Don't try to do pointer magic (casting between pointer types or storing pointers in integral types).
Don't use a unsigned char* to read the value representation of a non-char object (for serialisation or related tasks).
Avoid reinterpret_cast.
Be careful when performing operations that may over or underflow. Think carefully when doing bit-shift operations.
Be careful when doing arithmetic on pointer types.
Don't use void*.
There are many more occurrences of unspecified or undefined behaviour in the standard. It's well worth looking them up. There are some great articles online that cover some of the more common differences that you'll experience between 32- and 64-bit platforms.
"Pointer assumptions" is when you write code that relies on pointers fitting in other data types, e.g. int copy_of_pointer = ptr; - if int is a 32-bit type, then this code will break on 64-bit machines, because only part of the pointer will be stored.
So long as pointers are only stored in pointer types, it should be no problem at all.
Typically, pointers are the size of the "machine word", so on a 32-bit architecture, 32 bits, and on a 64-bit architecture, all pointers are 64-bit. However, there are SOME architectures where this is not true. I have never worked on such machines myself [other than x86 with it's "far" and "near" pointers - but lets ignore that for now].
Most compilers will tell you when you convert pointers to integers that the pointer doesn't fit into, so if you enable warnings, MOST of the problems will become apparent - fix the warnings, and chances are pretty decent that your code will work straight away.
There will be no difference between 32bit code and 64bit code, the goal of C/C++ and other programming languages are their portability, instead of the assembly language.
The only difference will be the distrib you'll compile your code on, all the work is automatically done by your compiler/linker, so just don't think about that.
But: if you are programming on a 64bit distrib, and you need to use an external library for example SDL, the external library will have to also be compiled in 64bit if you want your code to compile.
One thing to know is that your ELF file will be bigger on a 64bit distrib than on a 32bit one, it's just logic.
What's the point with pointer? when you increment/change a pointer, the compiler will increment your pointer from the size of the pointing type.
The contained type size is defined by your processor's register size/the distrib your working on.
But you just don't have to care about this, the compilation will do everything for you.
Sum: That's why you can't execute a 64bit ELF file on a 32bit distrib.
Typical pitfalls for 32bit/64bit porting are:
The implicit assumption by the programmer that sizeof(void*) == 4 * sizeof(char).
If you're making this assumption and e.g. allocate arrays that way ("I need 20 pointers so I allocate 80 bytes"), your code breaks on 64bit because it'll cause buffer overruns.

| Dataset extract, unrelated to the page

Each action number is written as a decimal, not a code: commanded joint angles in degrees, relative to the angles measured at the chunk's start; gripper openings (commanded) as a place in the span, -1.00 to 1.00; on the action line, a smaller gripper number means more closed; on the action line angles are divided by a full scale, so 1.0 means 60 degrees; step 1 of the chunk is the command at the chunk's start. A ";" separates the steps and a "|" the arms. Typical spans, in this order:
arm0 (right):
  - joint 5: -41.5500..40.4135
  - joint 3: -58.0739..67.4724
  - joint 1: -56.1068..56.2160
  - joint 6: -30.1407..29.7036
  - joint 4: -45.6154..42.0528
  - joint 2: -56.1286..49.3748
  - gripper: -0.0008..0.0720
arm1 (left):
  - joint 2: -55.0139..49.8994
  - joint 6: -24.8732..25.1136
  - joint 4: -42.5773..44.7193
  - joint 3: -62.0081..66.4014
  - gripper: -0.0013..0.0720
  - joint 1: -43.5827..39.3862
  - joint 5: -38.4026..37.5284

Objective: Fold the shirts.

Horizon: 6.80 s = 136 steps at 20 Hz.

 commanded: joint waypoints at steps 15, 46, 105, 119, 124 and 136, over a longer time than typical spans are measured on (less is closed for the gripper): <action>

The "kitten-killer" , int x = (int)&something; (and the reverse, void* ptr = (void*)some_int). Again an assumption of sizeof(int) == sizeof(void*). This doesn't cause overflows but looses data - the higher 32bit of the pointer, namely.
Both of these issues are of a class called type aliasing (assuming identity / interchangability / equivalence on a binary representation level between two types), and such assumptions are common; like on UN*X, assuming time_t, size_t, off_t being int, or on Windows, HANDLE, void* and long being interchangeable, etc...
Assumptions about data structure / stack space usage (See 5. below as well). In C/C++ code, local variables are allocated on the stack, and the space used there is different between 32bit and 64bit mode due to the point below, and due to the different rules for passing arguments (32bit x86 usually on the stack, 64bit x86 in part in registers). Code that just about gets away with the default stacksize on 32bit might cause stack overflow crashes on 64bit.
This is relatively easy to spot as a cause of the crash but depending on the configurability of the application possibly hard to fix.
Timing differences between 32bit and 64bit code (due to different code sizes / cache footprints, or different memory access characteristics / patterns, or different calling conventions ) might break "calibrations". Say, for (int i = 0; i < 1000000; ++i) sleep(0); is likely going to have different timings for 32bit and 64bit ...
Finally, the ABI (Application Binary Interface). There's usually bigger differences between 64bit and 32bit environments than the size of pointers...
Currently, two main "branches" of 64bit environments exist, IL32P64 (what Win64 uses - int and long are int32_t, only uintptr_t/void* is uint64_t, talking in terms of the sized integers from ) and LP64 (what UN*X uses - int is int32_t, long is int64_t and uintptr_t/void* is uint64_t), but there's the "subdivisions" of different alignment rules as well - some environments assume long, float or double align at their respective sizes, while others assume they align at multiples of four bytes. In 32bit Linux, they align all at four bytes, while in 64bit Linux, float aligns at four, long and double at eight-byte multiples.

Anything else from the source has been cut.